1. Nestes tempos em que pouco se cala, ainda há coisas que nunca (ou raramente) se dizem.
Umas pertencem, pura e simplesmente, ao silêncio. Outras habitam na intimidade discreta de uma partilha. Mas muitas são o néctar que perfuma a convivência.
Haverá, porém, palavras que consigam traduzir o que sentimos, o que está alojado no mais fundo do nosso ser?
Quantas vezes dizemos a quem nos ajudou o quanto lhe estamos reconhecidos?
Aos nossos familiares ainda vamos permanecendo ligados. Mas em relação aos nossos professores facilmente nos afastamos.
Até parece que o que somos nada tem a ver com o que eles foram para nós, em nós, por nós, connosco.
2. A paternidade e a maternidade não se esgotam nos registos biológicos.
Pai e mãe são quantos nos franqueiam as portas da vida. São quantos nos abrem as janelas do futuro. São quantos, pelo conhecimento e pelo porte, vão colorindo as paisagens da nossa existência.
George Steiner compara a relação entre professor e aluno à relação entre o pai e a mãe e o filho. Para ele, a relação entre professor e aluno «é a realização de uma alegoria de amor desinteressado».
É mesmo assim. É missão do professor entrar na vida do aluno metendo nela a ciência e o saber.
Não é o que fazem a mãe e o pai? Tem de se estabelecer, por isso, uma relação de confiança, assente no respeito e estribada na mútua abertura.
3. Foi com estes sentimentos que regressei a Resende no passado dia 16 de Março.
Regressei só em pensamento, transportado pela lembrança e conduzido pela gratidão.
Foi nesse dia que soube que o senhor Prof. José Dias Gabriel tinha sido agraciado com o prémio carreira por toda uma vida dedicada ao ensino.
A imprensa assinalava-lhe a fundação da Escola Secundária D. Egas Moniz. Nunca lá estive. Foi na Escola Preparatória D. João de Castro que o conheci.
Corria o ano de 1976. Os seminaristas deixavam de ter aulas no Seminário, passando a frequentar o ensino público.

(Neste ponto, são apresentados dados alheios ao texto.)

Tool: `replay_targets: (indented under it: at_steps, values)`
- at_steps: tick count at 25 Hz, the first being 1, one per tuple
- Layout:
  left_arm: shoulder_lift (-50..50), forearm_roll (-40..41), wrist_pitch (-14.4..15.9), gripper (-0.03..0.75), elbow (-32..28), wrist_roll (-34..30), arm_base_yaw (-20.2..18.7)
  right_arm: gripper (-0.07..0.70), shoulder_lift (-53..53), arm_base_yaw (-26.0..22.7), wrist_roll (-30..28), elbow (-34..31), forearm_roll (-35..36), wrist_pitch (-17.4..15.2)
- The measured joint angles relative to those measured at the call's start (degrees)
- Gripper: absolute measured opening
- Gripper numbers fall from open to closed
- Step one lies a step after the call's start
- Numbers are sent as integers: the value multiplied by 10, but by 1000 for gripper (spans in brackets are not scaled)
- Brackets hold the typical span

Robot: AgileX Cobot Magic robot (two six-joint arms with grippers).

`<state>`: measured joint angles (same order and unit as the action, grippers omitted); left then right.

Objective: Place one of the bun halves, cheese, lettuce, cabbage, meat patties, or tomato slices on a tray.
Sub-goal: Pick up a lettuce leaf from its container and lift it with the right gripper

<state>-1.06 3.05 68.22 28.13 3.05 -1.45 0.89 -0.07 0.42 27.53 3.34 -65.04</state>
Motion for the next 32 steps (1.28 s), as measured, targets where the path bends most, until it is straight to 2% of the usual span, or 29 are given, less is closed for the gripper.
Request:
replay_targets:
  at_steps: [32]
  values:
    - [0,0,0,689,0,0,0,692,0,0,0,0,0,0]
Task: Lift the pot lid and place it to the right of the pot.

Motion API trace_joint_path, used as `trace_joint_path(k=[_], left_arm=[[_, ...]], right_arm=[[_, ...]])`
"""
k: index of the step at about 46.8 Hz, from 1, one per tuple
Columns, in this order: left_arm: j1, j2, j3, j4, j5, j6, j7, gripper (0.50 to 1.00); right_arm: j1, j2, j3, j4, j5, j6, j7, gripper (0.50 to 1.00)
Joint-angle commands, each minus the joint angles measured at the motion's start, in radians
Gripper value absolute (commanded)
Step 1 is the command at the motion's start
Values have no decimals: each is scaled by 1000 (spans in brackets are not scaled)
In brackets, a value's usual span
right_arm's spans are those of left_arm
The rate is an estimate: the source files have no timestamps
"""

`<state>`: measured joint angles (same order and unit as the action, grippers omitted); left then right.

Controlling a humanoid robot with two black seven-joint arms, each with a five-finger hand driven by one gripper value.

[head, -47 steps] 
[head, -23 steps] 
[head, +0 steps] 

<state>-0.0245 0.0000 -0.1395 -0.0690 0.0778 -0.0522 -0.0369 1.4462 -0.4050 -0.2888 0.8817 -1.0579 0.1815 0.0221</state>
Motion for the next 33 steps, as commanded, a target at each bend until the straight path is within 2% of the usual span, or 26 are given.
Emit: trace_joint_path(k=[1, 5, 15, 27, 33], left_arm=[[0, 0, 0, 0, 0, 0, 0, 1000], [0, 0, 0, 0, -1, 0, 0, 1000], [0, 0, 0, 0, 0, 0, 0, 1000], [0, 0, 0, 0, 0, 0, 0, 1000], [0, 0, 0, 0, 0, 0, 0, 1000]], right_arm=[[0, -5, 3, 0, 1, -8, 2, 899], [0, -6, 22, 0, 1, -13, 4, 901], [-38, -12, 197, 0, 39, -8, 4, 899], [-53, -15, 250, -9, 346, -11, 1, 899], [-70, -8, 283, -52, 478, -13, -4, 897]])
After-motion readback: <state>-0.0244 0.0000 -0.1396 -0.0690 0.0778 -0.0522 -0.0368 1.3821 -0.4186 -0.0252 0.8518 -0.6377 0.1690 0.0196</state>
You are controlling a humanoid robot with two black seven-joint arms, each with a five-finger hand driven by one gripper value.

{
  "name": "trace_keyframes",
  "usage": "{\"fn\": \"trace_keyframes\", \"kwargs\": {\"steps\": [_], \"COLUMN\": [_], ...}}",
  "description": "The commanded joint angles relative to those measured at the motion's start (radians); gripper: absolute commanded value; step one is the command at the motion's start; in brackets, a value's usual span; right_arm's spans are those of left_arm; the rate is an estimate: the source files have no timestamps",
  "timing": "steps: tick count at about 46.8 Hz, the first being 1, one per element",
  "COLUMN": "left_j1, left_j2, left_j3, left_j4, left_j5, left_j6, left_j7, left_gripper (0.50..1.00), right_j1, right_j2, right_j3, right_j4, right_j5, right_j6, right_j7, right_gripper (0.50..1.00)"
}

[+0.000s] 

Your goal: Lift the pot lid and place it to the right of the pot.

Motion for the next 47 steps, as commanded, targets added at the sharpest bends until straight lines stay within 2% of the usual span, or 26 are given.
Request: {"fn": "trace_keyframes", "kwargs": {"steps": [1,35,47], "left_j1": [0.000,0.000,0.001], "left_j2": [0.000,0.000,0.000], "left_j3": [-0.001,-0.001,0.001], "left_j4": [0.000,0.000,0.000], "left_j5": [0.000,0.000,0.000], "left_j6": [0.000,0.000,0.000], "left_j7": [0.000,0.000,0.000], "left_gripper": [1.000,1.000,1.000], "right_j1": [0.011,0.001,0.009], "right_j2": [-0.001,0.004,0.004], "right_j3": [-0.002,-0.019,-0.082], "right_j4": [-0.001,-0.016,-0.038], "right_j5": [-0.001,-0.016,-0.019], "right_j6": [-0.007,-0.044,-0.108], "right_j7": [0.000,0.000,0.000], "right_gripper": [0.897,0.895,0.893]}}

Ainda se ouviam os ecos vociferantes da Revolução de Abril. Eram tempos de contínuas alvoradas, em que até as tardes cinzentas pareciam manhãs pintadas de azul.
Naqueles dias, o sol dava a impressão de nunca se pôr, mesmo quando a chuva caía. Tudo era promessa. Tudo ressumava esperança.
Em tudo, palpitava o dealbar de um mundo novo. Até as pedras das calçadas pareciam sorrir ao ouvir as nossas confidências, ao coscuvilhar os nossos sonhos.
4. À distância de todos estes anos — já lá vão mais de trinta —, guardo uma comovida recordação dessa época.
O senhor professor Gabriel foi um dos artífices do nosso percurso. Primava pela clareza, pela vibração, pela rectidão.
Ele e outros professores transmitiam-nos conhecimentos que perduram e forneciam-nos valores que não passam.
Conviviam com os alunos vendo neles parceiros mais novos de um destino comum.
Eram mestres e sabiam ser amigos. Ao contrário do que se diz, não creio que um professor não possa ser amigo dos seus alunos.
Se a amizade é o melhor da vida, porque é que não há-de ser o melhor de uma escola? E, naquele tempo, a escola que frequentei era uma verdadeira escola de amizade.
Retenho, comovidamente, o clima de franqueza, o ambiente de solidariedade, a atmosfera de proximidade que a todos nos ligava.
Podíamos não ter nada para dizer, mas gostávamos de estar perto uns dos outros.
5. Na pessoa do senhor professor José Dias Gabriel, saúdo todos os professores e colegas que tive na Escola Preparatória de Resende.
Todos me marcaram. E alguns permanecem como das maiores referências da minha vida.
Tenho pena de nunca lhes ter dito o que sentia.
Mas todos sabem que, naqueles tempos, eu era gago profundo.
Dizer uma palavra era, para mim, um tormento. E que tormento! Mas aquilo que não dizia para fora, sentia cá dentro. Muito.
Espero ter tempo de verter, de viva voz, o meu reconhecimento a cada um deles. Antes que a tarde venha e o sol se ponha. Para sempre!
A todos, muito obrigado. Do fundo do meu coração!